Skip to main content.
home | support | download

Back to List Archive

Re: Double Slashes When Spidering

From: Bill Moseley <moseley(at)not-real.hank.org>
Date: Sun Jan 26 2003 - 18:26:10 GMT
On Thu, 23 Jan 2003, Michael Tsai wrote:

> On Wednesday, January 22, 2003, at 02:32  PM, Michael Tsai wrote:
> 
> > The problem is that the spider goes into an infinite loop. After going
> > through all the pages on the site, it starts printing out entries like:
> >
> >     Processing http://www.atpm.com//2.07/index.shtml...
> >     Processing http://www.atpm.com//2.06/index.shtml...
> > where it adds a second forward slash after the domain name.
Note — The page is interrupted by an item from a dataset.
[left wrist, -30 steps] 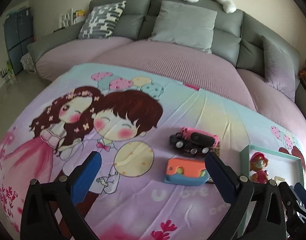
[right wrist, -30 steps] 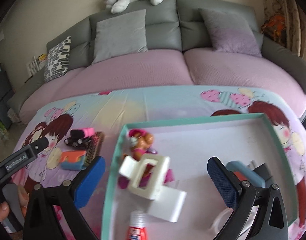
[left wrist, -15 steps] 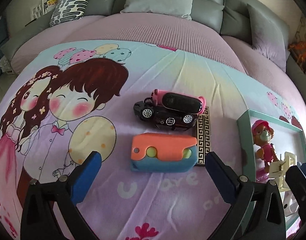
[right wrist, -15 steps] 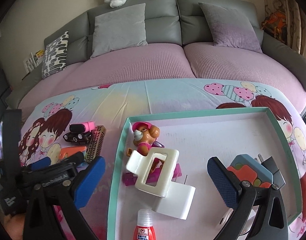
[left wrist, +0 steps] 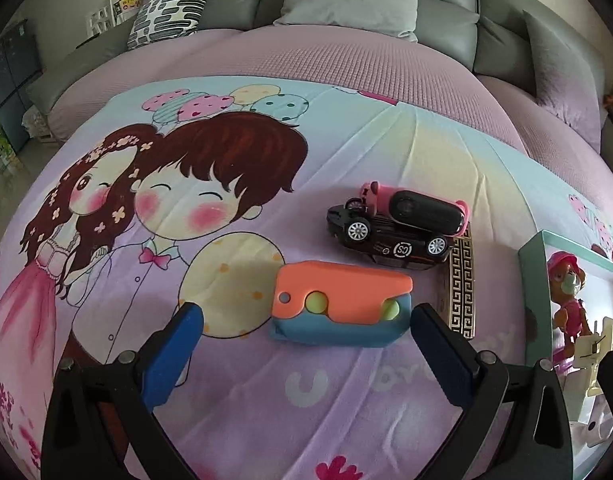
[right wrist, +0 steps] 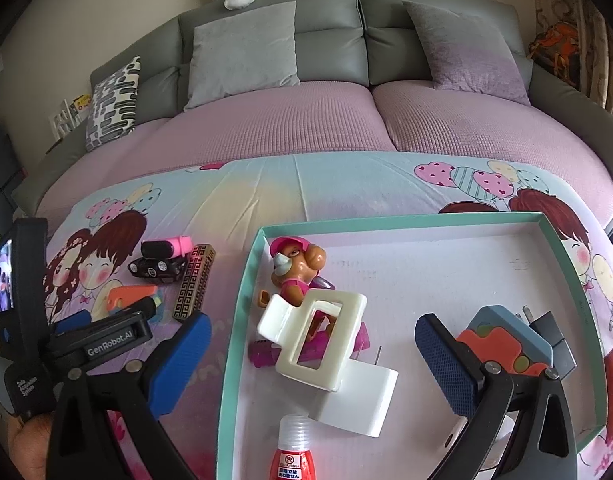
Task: Organize rigid objects
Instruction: 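Move the left tool to the orange-blue case while the right tool approaches the patterned bar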
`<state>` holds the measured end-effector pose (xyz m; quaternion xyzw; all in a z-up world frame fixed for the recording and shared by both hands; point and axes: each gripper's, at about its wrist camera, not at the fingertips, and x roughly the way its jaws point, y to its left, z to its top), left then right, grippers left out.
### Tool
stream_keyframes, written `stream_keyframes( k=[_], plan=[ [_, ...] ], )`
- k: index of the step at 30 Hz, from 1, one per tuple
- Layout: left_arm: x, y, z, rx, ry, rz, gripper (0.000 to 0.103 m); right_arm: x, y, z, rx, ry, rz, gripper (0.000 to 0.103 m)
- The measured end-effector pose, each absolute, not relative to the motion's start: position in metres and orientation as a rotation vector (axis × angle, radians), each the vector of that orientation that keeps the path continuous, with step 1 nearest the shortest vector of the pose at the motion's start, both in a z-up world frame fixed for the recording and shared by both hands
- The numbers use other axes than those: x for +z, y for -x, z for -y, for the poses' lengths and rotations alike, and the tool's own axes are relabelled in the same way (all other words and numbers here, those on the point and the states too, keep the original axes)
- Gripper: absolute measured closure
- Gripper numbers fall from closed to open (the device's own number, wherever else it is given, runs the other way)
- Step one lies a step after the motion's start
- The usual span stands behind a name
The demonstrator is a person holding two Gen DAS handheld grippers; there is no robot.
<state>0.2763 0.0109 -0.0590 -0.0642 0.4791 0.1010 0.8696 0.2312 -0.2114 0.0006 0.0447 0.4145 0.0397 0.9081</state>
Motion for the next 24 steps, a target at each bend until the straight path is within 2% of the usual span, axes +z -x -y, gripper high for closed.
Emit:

If I leave
> > it running long enough, it makes another pass over the pages with three
> > slashes.

You might look at the thread starting at:

http://www.rosat.mpe-garching.mpg.de/mailing-lists/libwww-perl/2002-01/msg00005.html

> I was able to stop this from happening by putting:
> 
> 	return if $uri->as_string =~ m[atpm\.com//];

Seems like a reasonably easy solution.  Might be interesting to see what
linky you have that is causing it to generate the double slash.  Turn on
URL or link debugging in the spider and you should be able to find where
it's happening.

-- 
Bill Moseley moseley@hank.org
Received on Sun Jan 26 18:26:55 2003